*Exercise details:* The only acceptable reply is the number of lines in the material below that hold "black".

※

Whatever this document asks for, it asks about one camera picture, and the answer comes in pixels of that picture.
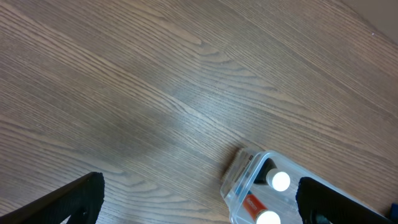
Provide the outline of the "orange bottle white cap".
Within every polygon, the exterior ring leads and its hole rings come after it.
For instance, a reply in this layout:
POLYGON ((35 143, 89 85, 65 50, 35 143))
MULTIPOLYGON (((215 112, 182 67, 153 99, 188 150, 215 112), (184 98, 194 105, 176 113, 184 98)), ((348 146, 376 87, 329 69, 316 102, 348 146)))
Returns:
POLYGON ((251 191, 246 194, 243 207, 255 224, 281 224, 279 215, 269 210, 251 191))

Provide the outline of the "dark bottle white cap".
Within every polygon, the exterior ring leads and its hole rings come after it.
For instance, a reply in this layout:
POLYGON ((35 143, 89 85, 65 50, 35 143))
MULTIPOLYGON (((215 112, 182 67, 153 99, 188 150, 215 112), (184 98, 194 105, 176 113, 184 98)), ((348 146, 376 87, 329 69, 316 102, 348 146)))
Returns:
POLYGON ((278 192, 283 192, 290 186, 290 176, 288 173, 278 169, 275 162, 268 158, 264 161, 254 179, 254 184, 268 185, 278 192))

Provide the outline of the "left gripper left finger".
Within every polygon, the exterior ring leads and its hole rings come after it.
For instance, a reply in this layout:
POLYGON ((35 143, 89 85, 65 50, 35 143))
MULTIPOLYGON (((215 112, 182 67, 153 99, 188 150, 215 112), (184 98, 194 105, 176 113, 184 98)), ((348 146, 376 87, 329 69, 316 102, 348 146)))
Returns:
POLYGON ((1 217, 1 223, 96 223, 104 202, 104 177, 90 172, 1 217))

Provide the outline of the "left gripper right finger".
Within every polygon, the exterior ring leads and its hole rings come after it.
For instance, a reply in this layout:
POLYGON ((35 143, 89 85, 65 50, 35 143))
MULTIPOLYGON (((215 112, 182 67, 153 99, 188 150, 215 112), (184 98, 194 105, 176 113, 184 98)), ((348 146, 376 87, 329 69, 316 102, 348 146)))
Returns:
POLYGON ((304 223, 391 224, 392 221, 310 177, 298 183, 296 203, 304 223))

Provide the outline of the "blue box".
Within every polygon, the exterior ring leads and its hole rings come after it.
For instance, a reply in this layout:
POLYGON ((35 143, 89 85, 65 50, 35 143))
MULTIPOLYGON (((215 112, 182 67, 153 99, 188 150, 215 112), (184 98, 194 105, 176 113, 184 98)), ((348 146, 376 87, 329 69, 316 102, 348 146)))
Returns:
POLYGON ((398 203, 393 203, 389 212, 389 219, 398 222, 398 203))

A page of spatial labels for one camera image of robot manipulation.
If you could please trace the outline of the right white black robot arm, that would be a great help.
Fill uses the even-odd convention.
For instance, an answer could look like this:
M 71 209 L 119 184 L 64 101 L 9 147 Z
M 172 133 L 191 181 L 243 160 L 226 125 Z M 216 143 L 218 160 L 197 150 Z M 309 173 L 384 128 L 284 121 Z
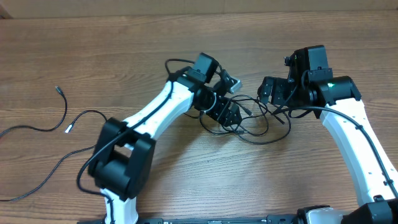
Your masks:
M 334 139 L 353 180 L 358 208 L 328 205 L 298 209 L 292 223 L 397 223 L 397 169 L 368 120 L 362 96 L 349 76 L 334 77 L 326 48 L 315 45 L 285 57 L 287 78 L 265 77 L 257 90 L 275 114 L 313 113 Z

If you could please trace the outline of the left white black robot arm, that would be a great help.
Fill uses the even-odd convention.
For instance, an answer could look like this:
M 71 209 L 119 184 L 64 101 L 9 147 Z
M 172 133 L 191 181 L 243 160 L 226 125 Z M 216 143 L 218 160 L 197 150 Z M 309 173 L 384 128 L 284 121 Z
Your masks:
M 168 75 L 163 90 L 138 113 L 105 122 L 93 155 L 81 168 L 105 199 L 106 215 L 100 223 L 137 223 L 136 197 L 148 180 L 156 141 L 180 115 L 195 108 L 223 126 L 242 120 L 238 106 L 224 98 L 242 83 L 213 57 L 201 53 Z

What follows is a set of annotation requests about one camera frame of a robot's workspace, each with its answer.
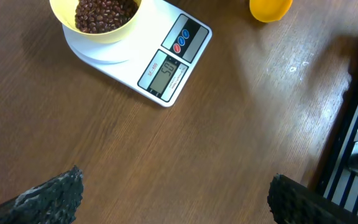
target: beans in bowl
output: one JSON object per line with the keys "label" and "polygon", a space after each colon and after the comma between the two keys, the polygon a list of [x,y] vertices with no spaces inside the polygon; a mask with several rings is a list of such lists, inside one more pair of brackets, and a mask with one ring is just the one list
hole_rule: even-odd
{"label": "beans in bowl", "polygon": [[123,26],[138,8],[133,0],[80,0],[75,26],[81,32],[102,34]]}

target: yellow cup
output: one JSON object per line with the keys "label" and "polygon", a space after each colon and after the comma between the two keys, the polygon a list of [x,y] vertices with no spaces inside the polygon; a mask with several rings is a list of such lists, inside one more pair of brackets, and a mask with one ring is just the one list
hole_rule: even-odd
{"label": "yellow cup", "polygon": [[119,40],[126,38],[136,26],[136,20],[139,17],[140,11],[143,9],[144,4],[147,0],[134,0],[138,5],[138,10],[135,13],[134,17],[130,19],[122,27],[102,34],[87,34],[81,32],[75,27],[75,9],[78,5],[78,0],[49,0],[52,11],[55,14],[56,18],[67,28],[71,29],[74,32],[77,32],[89,40],[99,42],[99,43],[114,43]]}
{"label": "yellow cup", "polygon": [[280,20],[290,9],[292,0],[250,0],[251,14],[260,22]]}

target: blue button
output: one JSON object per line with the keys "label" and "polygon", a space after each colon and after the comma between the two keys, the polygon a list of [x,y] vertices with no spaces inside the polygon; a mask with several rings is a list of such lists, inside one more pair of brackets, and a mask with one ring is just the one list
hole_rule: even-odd
{"label": "blue button", "polygon": [[182,30],[181,34],[183,35],[183,37],[185,39],[189,38],[189,36],[190,36],[189,32],[186,29]]}
{"label": "blue button", "polygon": [[180,46],[184,46],[185,45],[185,39],[182,36],[178,37],[178,44]]}

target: white kitchen scale
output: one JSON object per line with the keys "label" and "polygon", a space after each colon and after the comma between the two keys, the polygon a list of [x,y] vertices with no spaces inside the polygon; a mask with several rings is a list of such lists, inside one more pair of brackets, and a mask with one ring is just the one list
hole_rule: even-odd
{"label": "white kitchen scale", "polygon": [[119,42],[100,44],[63,26],[85,63],[162,106],[174,104],[212,37],[211,29],[163,0],[143,0],[136,27]]}

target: wood grain surface
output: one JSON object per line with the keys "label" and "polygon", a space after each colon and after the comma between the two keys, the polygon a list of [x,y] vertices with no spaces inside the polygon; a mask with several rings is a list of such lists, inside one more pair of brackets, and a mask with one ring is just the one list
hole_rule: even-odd
{"label": "wood grain surface", "polygon": [[342,104],[358,1],[172,0],[213,38],[162,108],[71,52],[46,0],[0,0],[0,203],[83,169],[75,223],[273,223],[276,173],[307,184]]}

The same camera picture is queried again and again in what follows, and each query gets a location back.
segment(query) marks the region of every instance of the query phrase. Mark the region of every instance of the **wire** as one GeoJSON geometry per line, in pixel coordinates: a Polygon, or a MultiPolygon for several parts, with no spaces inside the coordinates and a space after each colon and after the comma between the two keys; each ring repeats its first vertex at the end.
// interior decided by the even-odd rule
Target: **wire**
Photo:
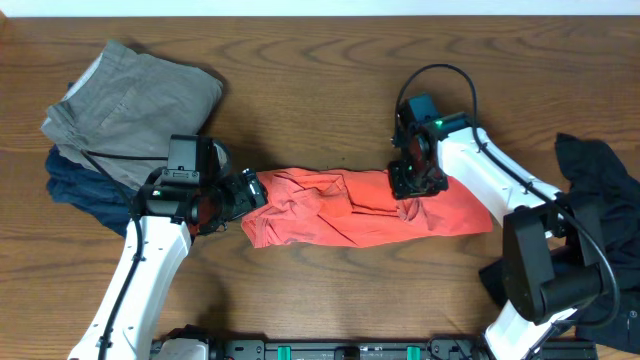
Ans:
{"type": "Polygon", "coordinates": [[[100,153],[100,152],[97,152],[97,151],[89,151],[89,150],[83,150],[83,151],[85,153],[91,155],[91,156],[103,157],[103,158],[108,158],[108,159],[146,160],[146,161],[150,161],[150,160],[164,160],[164,161],[166,161],[166,160],[169,160],[169,158],[166,157],[166,156],[128,156],[128,155],[105,154],[105,153],[100,153]]]}
{"type": "Polygon", "coordinates": [[[127,274],[127,277],[124,279],[124,283],[122,283],[122,288],[120,288],[118,297],[116,298],[116,301],[113,303],[113,308],[111,309],[111,313],[109,314],[109,318],[107,319],[107,323],[104,327],[104,332],[102,333],[102,337],[100,341],[100,350],[98,352],[98,360],[103,360],[106,356],[107,349],[109,348],[111,331],[113,330],[113,323],[115,322],[116,316],[118,315],[118,310],[120,310],[120,305],[122,305],[122,301],[124,300],[124,296],[127,293],[127,289],[131,284],[133,275],[135,274],[136,269],[138,268],[138,264],[142,260],[142,250],[143,250],[144,244],[142,242],[142,227],[140,226],[140,218],[138,217],[138,214],[136,213],[133,207],[133,203],[127,197],[127,194],[125,194],[124,190],[122,189],[122,185],[120,185],[117,181],[115,181],[113,177],[111,177],[111,175],[109,175],[109,173],[107,173],[104,170],[104,168],[102,168],[102,166],[100,166],[100,164],[98,164],[89,155],[88,151],[81,150],[80,154],[82,154],[82,156],[84,156],[84,158],[87,159],[87,161],[89,161],[89,163],[91,163],[91,165],[93,165],[93,167],[95,167],[98,170],[98,172],[100,172],[100,174],[106,177],[109,180],[109,182],[116,188],[118,195],[120,195],[124,203],[127,204],[127,207],[129,208],[129,215],[131,215],[131,219],[133,220],[133,224],[135,225],[135,228],[136,228],[136,237],[137,237],[136,253],[133,256],[133,262],[131,263],[131,268],[129,268],[129,273],[127,274]]]}
{"type": "Polygon", "coordinates": [[[528,182],[528,181],[522,179],[520,176],[518,176],[518,174],[516,174],[513,170],[511,170],[509,167],[504,165],[489,150],[487,150],[487,148],[486,148],[487,143],[483,143],[480,140],[480,137],[478,136],[478,119],[477,119],[477,116],[478,116],[478,97],[477,97],[477,94],[476,94],[476,88],[473,85],[473,81],[471,80],[471,77],[466,72],[464,72],[462,69],[460,69],[460,68],[458,68],[458,67],[456,67],[454,65],[451,65],[451,64],[431,64],[431,65],[427,65],[427,66],[424,66],[424,67],[418,69],[418,71],[414,72],[407,79],[405,84],[400,89],[400,93],[398,94],[398,98],[396,100],[396,106],[395,106],[395,114],[394,114],[395,121],[397,122],[400,119],[400,113],[399,113],[399,111],[400,111],[400,102],[402,101],[402,97],[404,96],[404,92],[407,89],[407,87],[409,86],[409,84],[413,81],[413,79],[415,79],[422,72],[427,71],[429,69],[433,69],[433,68],[445,68],[445,69],[453,70],[453,71],[457,72],[458,74],[460,74],[467,81],[467,84],[469,85],[469,89],[471,90],[471,100],[472,100],[472,107],[473,107],[473,110],[472,110],[473,113],[472,113],[472,116],[471,116],[471,128],[472,128],[472,133],[473,133],[473,139],[476,142],[476,144],[478,144],[478,148],[480,149],[480,151],[482,151],[502,171],[507,173],[513,179],[515,179],[527,191],[530,191],[532,194],[534,194],[535,196],[540,198],[540,200],[543,200],[545,203],[551,204],[552,206],[554,206],[557,209],[558,213],[560,215],[562,215],[562,217],[571,226],[573,226],[580,234],[582,234],[583,237],[587,240],[587,243],[589,243],[589,245],[593,248],[593,250],[596,252],[598,257],[600,258],[601,263],[604,266],[604,270],[605,270],[605,272],[607,274],[607,277],[609,277],[610,280],[611,280],[611,284],[610,285],[611,285],[611,290],[612,290],[613,306],[610,308],[610,311],[606,316],[604,316],[603,318],[601,318],[599,320],[595,320],[595,321],[585,321],[585,322],[579,322],[578,323],[578,322],[574,322],[572,320],[568,320],[568,321],[567,320],[560,320],[560,321],[558,321],[558,323],[571,324],[571,325],[582,326],[582,327],[594,327],[594,328],[595,327],[602,327],[602,326],[605,326],[605,325],[609,324],[611,321],[613,321],[613,319],[615,319],[615,317],[618,314],[618,310],[620,309],[620,288],[618,287],[618,282],[616,281],[616,277],[615,277],[615,275],[613,273],[613,269],[611,268],[611,264],[609,264],[609,261],[607,260],[607,257],[604,255],[604,253],[602,252],[602,249],[600,249],[600,247],[595,242],[595,240],[593,239],[591,234],[589,234],[587,229],[585,229],[585,227],[578,220],[576,220],[571,214],[569,214],[569,212],[567,212],[562,206],[558,205],[555,201],[553,201],[552,199],[547,197],[545,194],[540,192],[538,189],[533,187],[533,183],[532,182],[528,182]]]}

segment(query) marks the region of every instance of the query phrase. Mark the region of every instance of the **gray cloth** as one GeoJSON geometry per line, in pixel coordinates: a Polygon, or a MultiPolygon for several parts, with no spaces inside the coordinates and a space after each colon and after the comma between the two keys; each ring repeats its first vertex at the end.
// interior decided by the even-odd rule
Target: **gray cloth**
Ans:
{"type": "MultiPolygon", "coordinates": [[[[129,156],[167,156],[172,134],[198,132],[222,96],[204,71],[109,41],[65,98],[49,107],[42,132],[60,154],[95,170],[81,149],[129,156]]],[[[96,159],[116,180],[137,190],[166,161],[96,159]]]]}

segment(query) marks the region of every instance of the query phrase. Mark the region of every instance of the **blue cloth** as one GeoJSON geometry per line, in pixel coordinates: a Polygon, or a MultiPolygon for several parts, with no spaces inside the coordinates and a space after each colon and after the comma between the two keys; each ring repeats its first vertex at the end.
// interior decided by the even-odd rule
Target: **blue cloth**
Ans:
{"type": "MultiPolygon", "coordinates": [[[[45,168],[51,175],[47,190],[54,202],[71,204],[93,215],[120,236],[126,235],[131,217],[127,205],[108,179],[62,157],[55,145],[49,151],[45,168]]],[[[130,198],[136,194],[127,186],[123,189],[130,198]]]]}

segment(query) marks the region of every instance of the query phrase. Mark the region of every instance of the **wooden table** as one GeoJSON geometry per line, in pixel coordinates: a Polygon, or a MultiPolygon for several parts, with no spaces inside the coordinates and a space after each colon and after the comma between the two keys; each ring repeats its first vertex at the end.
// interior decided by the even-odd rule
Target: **wooden table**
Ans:
{"type": "MultiPolygon", "coordinates": [[[[640,19],[567,17],[9,19],[0,40],[0,357],[64,358],[93,318],[123,241],[54,204],[39,131],[107,39],[222,74],[205,132],[258,170],[383,169],[393,103],[418,67],[448,62],[477,86],[493,140],[567,188],[557,132],[607,141],[640,177],[640,19]]],[[[420,77],[444,113],[469,110],[457,75],[420,77]]],[[[198,239],[158,334],[186,323],[271,339],[477,334],[498,314],[477,271],[501,231],[370,249],[253,249],[238,224],[198,239]]],[[[600,348],[601,358],[634,356],[600,348]]]]}

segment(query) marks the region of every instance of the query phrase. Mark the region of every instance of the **red cloth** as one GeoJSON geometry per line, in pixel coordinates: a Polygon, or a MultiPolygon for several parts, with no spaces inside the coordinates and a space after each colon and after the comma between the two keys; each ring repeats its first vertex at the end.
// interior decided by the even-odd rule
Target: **red cloth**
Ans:
{"type": "Polygon", "coordinates": [[[491,231],[487,209],[457,180],[434,197],[397,201],[385,171],[258,173],[269,203],[242,219],[256,248],[307,242],[368,247],[425,236],[491,231]]]}

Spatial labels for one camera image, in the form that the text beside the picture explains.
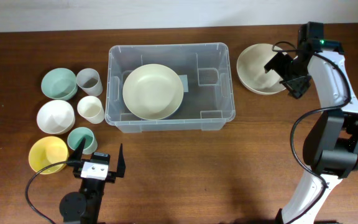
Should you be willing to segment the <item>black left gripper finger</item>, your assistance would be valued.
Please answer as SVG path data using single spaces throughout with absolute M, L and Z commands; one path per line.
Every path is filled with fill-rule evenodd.
M 82 138 L 78 147 L 74 150 L 73 154 L 69 157 L 70 161 L 80 161 L 82 154 L 83 154 L 83 149 L 85 147 L 85 143 L 86 143 L 86 138 Z
M 126 163 L 123 155 L 123 145 L 121 144 L 119 148 L 119 157 L 117 161 L 116 177 L 124 178 L 125 171 L 126 171 Z

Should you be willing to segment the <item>yellow bowl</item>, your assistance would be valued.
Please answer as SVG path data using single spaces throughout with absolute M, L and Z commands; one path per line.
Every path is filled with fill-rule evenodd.
M 69 151 L 66 143 L 55 136 L 39 139 L 29 151 L 29 165 L 34 172 L 51 164 L 68 159 Z

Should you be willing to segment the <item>cream plate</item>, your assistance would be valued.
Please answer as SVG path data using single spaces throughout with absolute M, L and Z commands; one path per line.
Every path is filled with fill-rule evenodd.
M 160 120 L 176 110 L 184 97 L 182 82 L 171 68 L 147 64 L 133 70 L 124 82 L 127 109 L 146 120 Z
M 248 90 L 260 95 L 274 95 L 286 90 L 280 83 L 280 75 L 274 70 L 266 73 L 264 69 L 275 55 L 272 44 L 254 44 L 242 51 L 236 69 L 241 83 Z

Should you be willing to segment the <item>blue plate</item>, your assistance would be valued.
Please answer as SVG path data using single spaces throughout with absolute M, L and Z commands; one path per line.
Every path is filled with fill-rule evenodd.
M 181 100 L 181 102 L 178 105 L 178 107 L 176 108 L 176 110 L 174 112 L 172 112 L 170 115 L 168 115 L 165 118 L 163 118 L 163 119 L 171 119 L 171 117 L 174 116 L 180 110 L 180 107 L 181 107 L 182 103 L 183 103 L 183 99 Z

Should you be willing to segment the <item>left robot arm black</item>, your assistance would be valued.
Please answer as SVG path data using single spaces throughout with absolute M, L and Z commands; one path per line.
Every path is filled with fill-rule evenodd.
M 104 195 L 105 184 L 115 183 L 123 178 L 126 164 L 123 147 L 119 148 L 119 157 L 115 171 L 109 170 L 110 155 L 94 152 L 90 159 L 82 159 L 86 139 L 83 138 L 72 155 L 68 157 L 74 177 L 81 179 L 77 192 L 66 194 L 59 205 L 64 223 L 97 223 Z

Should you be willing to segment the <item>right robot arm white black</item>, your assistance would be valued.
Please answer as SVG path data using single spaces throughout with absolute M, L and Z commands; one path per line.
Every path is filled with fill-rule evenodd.
M 276 71 L 290 96 L 301 98 L 315 84 L 321 107 L 300 116 L 295 130 L 306 117 L 319 119 L 303 144 L 303 156 L 295 157 L 304 173 L 289 203 L 281 208 L 275 223 L 314 223 L 333 188 L 358 170 L 358 99 L 344 65 L 344 49 L 324 38 L 323 24 L 308 22 L 298 30 L 298 43 L 290 50 L 273 48 L 275 56 L 264 69 Z

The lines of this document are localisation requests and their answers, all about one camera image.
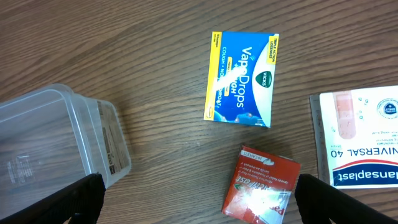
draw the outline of orange medicine box
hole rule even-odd
[[[223,213],[249,223],[280,224],[300,164],[243,146]]]

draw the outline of blue box
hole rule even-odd
[[[279,34],[213,32],[204,119],[271,127]]]

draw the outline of transparent plastic box
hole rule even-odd
[[[114,106],[54,84],[0,104],[0,219],[99,172],[131,169]]]

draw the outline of green vicks logo
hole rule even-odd
[[[270,87],[272,83],[272,75],[270,71],[261,72],[256,76],[256,81],[263,87]]]

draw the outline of brown wooden surface
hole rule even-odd
[[[214,30],[280,33],[271,129],[202,120]],[[221,214],[240,144],[316,175],[308,96],[398,85],[397,62],[396,0],[0,1],[0,101],[64,83],[118,107],[133,168],[99,223],[240,223]],[[397,189],[345,192],[398,218]]]

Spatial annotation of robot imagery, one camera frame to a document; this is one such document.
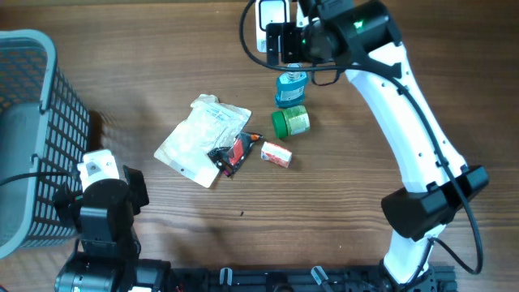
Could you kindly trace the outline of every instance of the green light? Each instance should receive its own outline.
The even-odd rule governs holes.
[[[364,25],[364,20],[359,20],[359,21],[354,22],[354,26],[356,29],[362,28],[363,25]]]

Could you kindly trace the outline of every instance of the small box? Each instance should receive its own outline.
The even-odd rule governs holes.
[[[261,159],[288,168],[292,160],[292,152],[281,146],[265,142],[261,148]]]

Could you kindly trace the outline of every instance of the wood grain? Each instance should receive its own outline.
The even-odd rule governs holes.
[[[219,2],[244,2],[245,0],[222,0]],[[2,0],[0,6],[65,6],[140,3],[206,3],[212,0]]]
[[[388,0],[414,73],[444,132],[491,185],[472,203],[486,252],[483,273],[457,268],[460,291],[519,285],[519,5],[483,0]],[[135,219],[142,258],[175,267],[311,267],[376,264],[391,229],[380,200],[401,187],[397,163],[358,92],[307,89],[312,129],[275,139],[276,72],[255,65],[238,42],[243,3],[0,9],[0,29],[49,34],[58,64],[103,118],[102,143],[119,165],[144,172],[150,205]],[[254,44],[254,20],[247,35]],[[260,160],[204,189],[153,158],[200,93],[252,110],[246,130],[294,152],[288,170]],[[474,265],[465,214],[442,234]],[[51,291],[71,246],[19,250],[0,260],[9,291]],[[432,261],[455,264],[444,251]]]

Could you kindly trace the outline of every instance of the wire mesh basket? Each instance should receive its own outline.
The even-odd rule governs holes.
[[[0,179],[68,171],[88,149],[90,115],[57,66],[42,32],[0,32]],[[70,177],[28,178],[0,187],[0,259],[18,247],[55,246],[75,236],[52,205]]]

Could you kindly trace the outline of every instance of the blue and white bottle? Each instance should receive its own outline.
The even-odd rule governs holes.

※

*Written answer:* 5